**GOAL OF THE EXERCISE**. Among the lines of data below, reproduce only those from the one with "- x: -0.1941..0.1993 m" through the one with "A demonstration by", exactly as they stand, both ends included.

**THE INPUT**.
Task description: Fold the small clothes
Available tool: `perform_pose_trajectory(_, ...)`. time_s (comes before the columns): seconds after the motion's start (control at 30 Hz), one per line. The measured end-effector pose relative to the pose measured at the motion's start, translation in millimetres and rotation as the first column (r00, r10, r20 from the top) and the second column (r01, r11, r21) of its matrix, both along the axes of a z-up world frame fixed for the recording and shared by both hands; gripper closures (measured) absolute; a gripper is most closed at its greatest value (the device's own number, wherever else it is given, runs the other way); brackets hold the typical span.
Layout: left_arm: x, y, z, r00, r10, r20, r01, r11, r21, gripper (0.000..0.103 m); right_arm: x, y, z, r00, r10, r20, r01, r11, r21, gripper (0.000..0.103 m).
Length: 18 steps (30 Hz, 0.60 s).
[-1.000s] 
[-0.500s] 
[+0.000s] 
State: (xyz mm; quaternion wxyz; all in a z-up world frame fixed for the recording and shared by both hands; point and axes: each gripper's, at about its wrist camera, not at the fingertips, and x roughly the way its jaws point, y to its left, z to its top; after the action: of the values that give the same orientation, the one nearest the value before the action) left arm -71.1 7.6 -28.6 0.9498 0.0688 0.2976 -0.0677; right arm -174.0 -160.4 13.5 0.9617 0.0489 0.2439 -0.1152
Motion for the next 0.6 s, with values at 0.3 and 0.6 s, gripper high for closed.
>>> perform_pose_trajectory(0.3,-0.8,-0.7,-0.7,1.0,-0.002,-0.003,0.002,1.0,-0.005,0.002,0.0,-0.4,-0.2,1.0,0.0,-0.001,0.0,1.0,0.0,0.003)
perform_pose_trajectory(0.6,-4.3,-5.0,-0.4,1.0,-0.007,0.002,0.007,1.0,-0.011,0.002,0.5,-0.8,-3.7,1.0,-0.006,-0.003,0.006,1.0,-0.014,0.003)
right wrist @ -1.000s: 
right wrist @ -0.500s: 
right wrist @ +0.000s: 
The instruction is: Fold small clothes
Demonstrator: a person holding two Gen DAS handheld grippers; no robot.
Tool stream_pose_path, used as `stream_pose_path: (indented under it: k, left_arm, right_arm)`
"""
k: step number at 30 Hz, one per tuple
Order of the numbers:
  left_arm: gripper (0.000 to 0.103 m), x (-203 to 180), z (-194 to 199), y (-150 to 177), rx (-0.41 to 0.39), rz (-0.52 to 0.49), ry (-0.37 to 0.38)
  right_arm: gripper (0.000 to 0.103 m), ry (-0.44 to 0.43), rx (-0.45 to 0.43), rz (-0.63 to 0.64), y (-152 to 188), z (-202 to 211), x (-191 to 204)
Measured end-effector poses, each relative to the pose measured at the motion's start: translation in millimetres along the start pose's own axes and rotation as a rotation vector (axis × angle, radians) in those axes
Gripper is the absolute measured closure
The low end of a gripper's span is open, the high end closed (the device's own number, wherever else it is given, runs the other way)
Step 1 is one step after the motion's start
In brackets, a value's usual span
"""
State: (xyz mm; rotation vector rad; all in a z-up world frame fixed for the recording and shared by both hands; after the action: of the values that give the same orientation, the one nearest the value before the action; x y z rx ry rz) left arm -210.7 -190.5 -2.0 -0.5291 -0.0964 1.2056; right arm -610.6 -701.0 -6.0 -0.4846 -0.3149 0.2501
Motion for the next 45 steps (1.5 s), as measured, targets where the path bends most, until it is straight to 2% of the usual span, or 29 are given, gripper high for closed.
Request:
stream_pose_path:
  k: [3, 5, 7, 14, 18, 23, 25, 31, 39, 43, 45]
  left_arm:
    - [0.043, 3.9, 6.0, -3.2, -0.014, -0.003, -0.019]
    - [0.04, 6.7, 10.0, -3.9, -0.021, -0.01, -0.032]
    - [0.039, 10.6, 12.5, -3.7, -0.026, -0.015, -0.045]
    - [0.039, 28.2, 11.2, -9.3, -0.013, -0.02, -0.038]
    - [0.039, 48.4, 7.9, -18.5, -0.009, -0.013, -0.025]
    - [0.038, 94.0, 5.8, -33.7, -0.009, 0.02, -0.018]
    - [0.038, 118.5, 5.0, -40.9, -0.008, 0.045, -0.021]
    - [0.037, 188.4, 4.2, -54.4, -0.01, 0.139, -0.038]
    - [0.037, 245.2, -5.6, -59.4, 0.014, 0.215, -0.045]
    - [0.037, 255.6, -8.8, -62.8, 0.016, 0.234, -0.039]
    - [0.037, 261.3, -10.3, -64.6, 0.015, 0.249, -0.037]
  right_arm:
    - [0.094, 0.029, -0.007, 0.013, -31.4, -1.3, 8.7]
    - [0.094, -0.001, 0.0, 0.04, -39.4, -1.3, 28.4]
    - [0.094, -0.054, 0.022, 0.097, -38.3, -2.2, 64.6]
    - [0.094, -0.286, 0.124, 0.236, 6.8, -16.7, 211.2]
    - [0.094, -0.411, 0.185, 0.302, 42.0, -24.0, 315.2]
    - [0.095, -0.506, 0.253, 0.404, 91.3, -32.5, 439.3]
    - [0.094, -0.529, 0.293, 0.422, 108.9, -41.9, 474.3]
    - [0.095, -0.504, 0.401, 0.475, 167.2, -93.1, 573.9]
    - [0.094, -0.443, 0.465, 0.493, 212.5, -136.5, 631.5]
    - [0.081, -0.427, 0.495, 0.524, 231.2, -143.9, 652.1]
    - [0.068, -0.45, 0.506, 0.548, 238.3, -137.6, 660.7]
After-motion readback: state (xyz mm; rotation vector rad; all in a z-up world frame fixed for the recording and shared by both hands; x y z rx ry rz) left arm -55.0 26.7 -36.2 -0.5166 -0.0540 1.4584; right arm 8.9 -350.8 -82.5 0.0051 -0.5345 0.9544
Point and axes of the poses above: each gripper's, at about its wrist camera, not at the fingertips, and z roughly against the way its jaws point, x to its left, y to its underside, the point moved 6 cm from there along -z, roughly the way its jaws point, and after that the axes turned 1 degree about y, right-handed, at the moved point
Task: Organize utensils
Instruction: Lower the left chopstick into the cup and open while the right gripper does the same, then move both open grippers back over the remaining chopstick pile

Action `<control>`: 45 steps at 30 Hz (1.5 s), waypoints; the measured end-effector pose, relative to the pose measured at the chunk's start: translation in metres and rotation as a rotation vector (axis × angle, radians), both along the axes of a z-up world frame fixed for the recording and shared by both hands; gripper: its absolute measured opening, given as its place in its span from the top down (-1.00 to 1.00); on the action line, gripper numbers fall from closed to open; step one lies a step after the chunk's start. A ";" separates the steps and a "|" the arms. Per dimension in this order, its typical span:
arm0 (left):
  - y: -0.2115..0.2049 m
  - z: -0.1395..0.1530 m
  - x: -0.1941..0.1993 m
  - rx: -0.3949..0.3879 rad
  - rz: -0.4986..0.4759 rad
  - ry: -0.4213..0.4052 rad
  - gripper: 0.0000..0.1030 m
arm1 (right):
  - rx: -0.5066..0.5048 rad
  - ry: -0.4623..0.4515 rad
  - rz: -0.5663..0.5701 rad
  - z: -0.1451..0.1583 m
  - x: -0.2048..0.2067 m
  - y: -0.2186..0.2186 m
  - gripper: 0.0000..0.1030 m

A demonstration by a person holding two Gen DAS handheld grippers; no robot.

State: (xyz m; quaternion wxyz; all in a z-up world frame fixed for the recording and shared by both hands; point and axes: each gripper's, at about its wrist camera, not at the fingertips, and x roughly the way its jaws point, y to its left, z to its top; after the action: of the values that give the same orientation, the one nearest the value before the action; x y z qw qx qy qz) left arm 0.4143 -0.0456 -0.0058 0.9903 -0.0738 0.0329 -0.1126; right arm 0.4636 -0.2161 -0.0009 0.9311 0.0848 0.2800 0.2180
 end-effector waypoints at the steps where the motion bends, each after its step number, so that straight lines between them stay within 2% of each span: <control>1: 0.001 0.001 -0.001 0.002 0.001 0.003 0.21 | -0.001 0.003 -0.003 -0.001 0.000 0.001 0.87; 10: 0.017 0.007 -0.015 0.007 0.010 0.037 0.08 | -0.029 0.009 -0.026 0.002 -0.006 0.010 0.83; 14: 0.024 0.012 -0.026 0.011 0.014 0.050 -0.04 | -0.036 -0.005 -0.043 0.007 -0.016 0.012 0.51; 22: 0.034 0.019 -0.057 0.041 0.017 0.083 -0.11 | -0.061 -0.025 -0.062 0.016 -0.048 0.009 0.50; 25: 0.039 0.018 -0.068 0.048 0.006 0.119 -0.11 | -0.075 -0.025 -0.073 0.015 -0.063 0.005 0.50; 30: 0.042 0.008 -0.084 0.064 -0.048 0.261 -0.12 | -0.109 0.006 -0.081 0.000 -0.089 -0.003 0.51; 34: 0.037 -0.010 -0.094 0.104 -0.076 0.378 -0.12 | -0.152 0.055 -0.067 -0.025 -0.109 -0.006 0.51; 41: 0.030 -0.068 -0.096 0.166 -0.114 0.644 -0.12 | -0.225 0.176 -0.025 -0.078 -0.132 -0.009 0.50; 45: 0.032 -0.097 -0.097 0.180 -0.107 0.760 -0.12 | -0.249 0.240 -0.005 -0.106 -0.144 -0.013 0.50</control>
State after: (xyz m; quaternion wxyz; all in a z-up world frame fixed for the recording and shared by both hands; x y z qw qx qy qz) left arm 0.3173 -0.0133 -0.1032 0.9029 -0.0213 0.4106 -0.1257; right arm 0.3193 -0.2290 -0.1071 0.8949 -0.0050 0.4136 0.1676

**EXERCISE OUTPUT**.
  - x: -0.1941..0.1993 m
  - rx: -0.3949..0.3879 rad
  - rz: -0.4986..0.4759 rad
  - ry: -0.4213..0.4052 rad
  - gripper: 0.0000..0.1030 m
arm1 (right):
  - rx: -0.5066..0.5048 rad
  - ry: -0.4623..0.4515 rad
  - rz: -0.5663..0.5701 rad
  - z: -0.1451..0.1583 m
  - x: -0.2048..0.2067 m
  - y: -0.2186..0.2186 m
  - gripper: 0.0000..0.1030 m

A demonstration by a person holding two Gen DAS handheld grippers; no robot.

The exercise concludes with that.